Amazon and Apple are the latest companies to throttle back streaming-video bit rates in Europe, joining an effort to reduce congestion on the region’s internet networks that have become stressed during the coronavirus pandemic.
Earlier this week, Netflix and YouTube said they were putting measures in place to lower bandwidth usage of their services across the continent. That came at the request of European Union officials concerned about networks getting swamped as millions of people are staying at home amid the virus crisis.
An Amazon rep confirmed to Variety that Prime Video has started to cut streaming quality for members in the U.K. and Europe but said the company was unable to share technical details.
“We support the need for careful management of telecom services to ensure they can handle the increased internet demand with so many people now at home full-time due to COVID-19,” the Amazon spokesperson said in a statement. “Prime Video is working with local authorities and internet service providers where needed to help mitigate any network congestion, including in Europe where we’ve already begun the effort to reduce streaming bit rates while maintaining a quality streaming experience for our customers.”
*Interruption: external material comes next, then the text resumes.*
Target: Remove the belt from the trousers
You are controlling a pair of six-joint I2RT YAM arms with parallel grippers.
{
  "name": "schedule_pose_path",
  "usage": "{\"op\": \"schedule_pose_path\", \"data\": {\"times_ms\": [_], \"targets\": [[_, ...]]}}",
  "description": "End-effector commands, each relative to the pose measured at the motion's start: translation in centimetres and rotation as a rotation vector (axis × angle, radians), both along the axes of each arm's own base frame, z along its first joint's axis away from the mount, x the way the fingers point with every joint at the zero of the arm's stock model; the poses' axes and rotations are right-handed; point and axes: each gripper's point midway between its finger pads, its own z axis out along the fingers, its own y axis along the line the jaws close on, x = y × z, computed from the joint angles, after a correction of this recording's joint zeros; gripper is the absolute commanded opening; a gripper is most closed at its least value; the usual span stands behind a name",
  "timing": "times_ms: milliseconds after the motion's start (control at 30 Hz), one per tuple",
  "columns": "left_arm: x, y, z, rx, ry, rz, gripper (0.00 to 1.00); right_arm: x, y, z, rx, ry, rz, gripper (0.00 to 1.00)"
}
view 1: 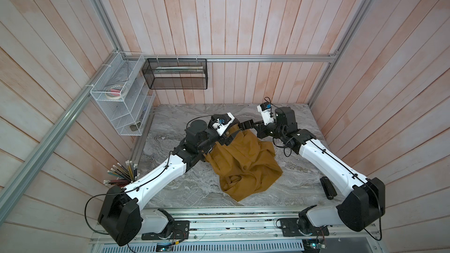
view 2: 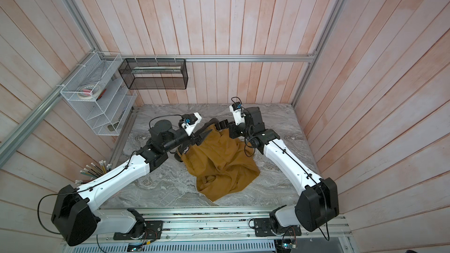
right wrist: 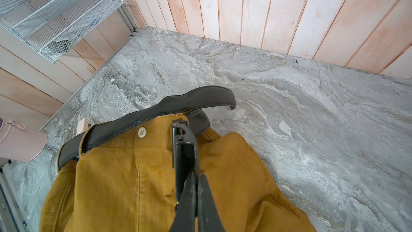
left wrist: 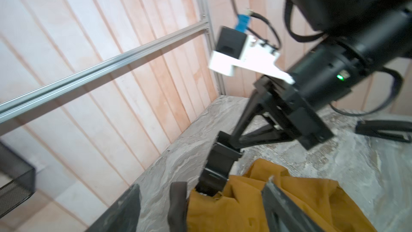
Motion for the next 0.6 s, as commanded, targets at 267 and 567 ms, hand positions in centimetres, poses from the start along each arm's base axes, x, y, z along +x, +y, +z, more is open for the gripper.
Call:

For now, Amazon is not reducing Prime Video streaming bit rates in the U.S. or other areas outside of Europe and the U.K. but the company continues to monitor the issue worldwide.
Apple, meanwhile, is clamping down on video bit rates in Europe for Apple TV Plus, delivering streams at lower resolutions that “appear heavily compressed with visibly blocky artifacts,” according to a report from tech website 9to5Mac.
YouTube is switching default video playback in European countries to standard-definition quality (ordinarily the bit rate is automatically adjusted). Users have the option to select HD quality manually, a YouTube rep confirmed.
Netflix has not spelled out technical details of its bandwidth-reduction plan for Europe but estimated it can achieve a 25% reduction in usage by cutting video bit rates. It’s not clear if customers using Netflix, Amazon Prime Video or Apple TV Plus users will have the option to override the video-delivery limits each of the providers is implementing.